What you need to do: Among the entries that follow, count the lines with the word "dried" and report the number by itself.

Material supplied:

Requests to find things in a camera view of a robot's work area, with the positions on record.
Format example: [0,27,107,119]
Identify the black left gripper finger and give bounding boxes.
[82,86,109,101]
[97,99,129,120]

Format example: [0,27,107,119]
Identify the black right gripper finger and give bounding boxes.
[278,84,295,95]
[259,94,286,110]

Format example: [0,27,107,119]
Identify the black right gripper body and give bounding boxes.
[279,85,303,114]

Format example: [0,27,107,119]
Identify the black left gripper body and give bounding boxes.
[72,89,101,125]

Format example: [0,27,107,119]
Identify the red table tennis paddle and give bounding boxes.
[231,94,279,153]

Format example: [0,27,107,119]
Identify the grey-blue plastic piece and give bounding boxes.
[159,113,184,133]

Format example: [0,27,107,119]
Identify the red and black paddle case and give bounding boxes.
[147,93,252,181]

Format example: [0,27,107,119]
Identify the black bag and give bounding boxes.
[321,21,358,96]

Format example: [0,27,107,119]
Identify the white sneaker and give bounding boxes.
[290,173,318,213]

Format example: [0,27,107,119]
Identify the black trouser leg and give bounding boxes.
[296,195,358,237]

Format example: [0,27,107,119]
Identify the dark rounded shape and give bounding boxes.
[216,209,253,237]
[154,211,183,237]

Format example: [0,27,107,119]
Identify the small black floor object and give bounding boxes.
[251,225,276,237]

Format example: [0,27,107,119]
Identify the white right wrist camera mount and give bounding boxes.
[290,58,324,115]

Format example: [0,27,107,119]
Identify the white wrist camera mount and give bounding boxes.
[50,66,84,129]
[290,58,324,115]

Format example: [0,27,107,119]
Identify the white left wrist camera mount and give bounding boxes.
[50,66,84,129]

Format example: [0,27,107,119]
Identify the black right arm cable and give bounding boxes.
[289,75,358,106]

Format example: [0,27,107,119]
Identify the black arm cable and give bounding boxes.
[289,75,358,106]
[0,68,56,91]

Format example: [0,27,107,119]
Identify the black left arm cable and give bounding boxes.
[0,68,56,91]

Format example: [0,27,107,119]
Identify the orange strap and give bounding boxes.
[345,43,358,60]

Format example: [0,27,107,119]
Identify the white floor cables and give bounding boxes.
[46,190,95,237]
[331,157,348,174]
--
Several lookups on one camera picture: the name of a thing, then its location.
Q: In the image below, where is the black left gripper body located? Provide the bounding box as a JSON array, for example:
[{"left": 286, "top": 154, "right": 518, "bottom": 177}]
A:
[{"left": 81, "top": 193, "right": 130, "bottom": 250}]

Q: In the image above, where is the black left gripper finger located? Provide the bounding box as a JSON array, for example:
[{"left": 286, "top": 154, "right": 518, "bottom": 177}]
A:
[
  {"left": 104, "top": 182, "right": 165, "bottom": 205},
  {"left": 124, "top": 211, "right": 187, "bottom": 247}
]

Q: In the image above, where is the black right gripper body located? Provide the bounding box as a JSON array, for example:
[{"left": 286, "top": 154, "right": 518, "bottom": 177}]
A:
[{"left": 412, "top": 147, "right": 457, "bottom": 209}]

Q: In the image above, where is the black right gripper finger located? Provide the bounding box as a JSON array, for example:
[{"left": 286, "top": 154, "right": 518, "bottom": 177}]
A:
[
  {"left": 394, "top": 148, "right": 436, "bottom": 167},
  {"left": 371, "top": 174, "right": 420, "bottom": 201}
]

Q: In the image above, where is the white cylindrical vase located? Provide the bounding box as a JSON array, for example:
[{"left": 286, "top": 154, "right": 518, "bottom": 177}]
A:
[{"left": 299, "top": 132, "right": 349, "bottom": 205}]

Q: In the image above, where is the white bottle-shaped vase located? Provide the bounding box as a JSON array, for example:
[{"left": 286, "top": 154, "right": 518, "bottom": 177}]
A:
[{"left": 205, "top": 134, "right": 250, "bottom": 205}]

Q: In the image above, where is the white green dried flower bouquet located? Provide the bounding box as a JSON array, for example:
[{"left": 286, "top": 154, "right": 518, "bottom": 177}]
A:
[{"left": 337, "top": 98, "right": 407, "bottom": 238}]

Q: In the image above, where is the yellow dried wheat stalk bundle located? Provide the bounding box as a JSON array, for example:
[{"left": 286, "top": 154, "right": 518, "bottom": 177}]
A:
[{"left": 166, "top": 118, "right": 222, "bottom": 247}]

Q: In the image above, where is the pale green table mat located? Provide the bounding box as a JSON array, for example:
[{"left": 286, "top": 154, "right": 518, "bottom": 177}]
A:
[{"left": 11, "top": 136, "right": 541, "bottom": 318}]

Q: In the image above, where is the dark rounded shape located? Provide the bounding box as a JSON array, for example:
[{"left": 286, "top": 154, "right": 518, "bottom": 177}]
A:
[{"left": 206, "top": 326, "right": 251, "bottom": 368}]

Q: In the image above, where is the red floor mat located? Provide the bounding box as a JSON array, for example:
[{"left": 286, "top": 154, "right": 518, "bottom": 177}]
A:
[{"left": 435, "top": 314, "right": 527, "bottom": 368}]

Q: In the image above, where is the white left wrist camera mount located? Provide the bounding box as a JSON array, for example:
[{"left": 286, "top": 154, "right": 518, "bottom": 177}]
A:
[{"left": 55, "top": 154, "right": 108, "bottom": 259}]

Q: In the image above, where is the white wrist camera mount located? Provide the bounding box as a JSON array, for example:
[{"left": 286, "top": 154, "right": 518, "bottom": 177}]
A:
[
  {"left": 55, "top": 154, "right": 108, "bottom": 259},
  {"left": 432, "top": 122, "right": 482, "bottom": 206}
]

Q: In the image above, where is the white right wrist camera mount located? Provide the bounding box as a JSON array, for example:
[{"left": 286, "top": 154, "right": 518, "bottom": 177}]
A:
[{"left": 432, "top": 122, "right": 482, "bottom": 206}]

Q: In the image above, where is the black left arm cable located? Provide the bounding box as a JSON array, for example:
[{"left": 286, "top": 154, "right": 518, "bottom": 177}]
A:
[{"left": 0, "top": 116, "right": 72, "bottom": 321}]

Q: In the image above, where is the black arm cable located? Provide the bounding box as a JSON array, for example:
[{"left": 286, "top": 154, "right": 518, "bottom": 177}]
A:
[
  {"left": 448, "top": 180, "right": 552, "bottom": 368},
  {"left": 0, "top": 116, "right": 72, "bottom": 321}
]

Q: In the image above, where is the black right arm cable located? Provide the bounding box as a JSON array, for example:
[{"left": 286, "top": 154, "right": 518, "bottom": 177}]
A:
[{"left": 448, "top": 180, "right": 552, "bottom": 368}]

Task solution: 2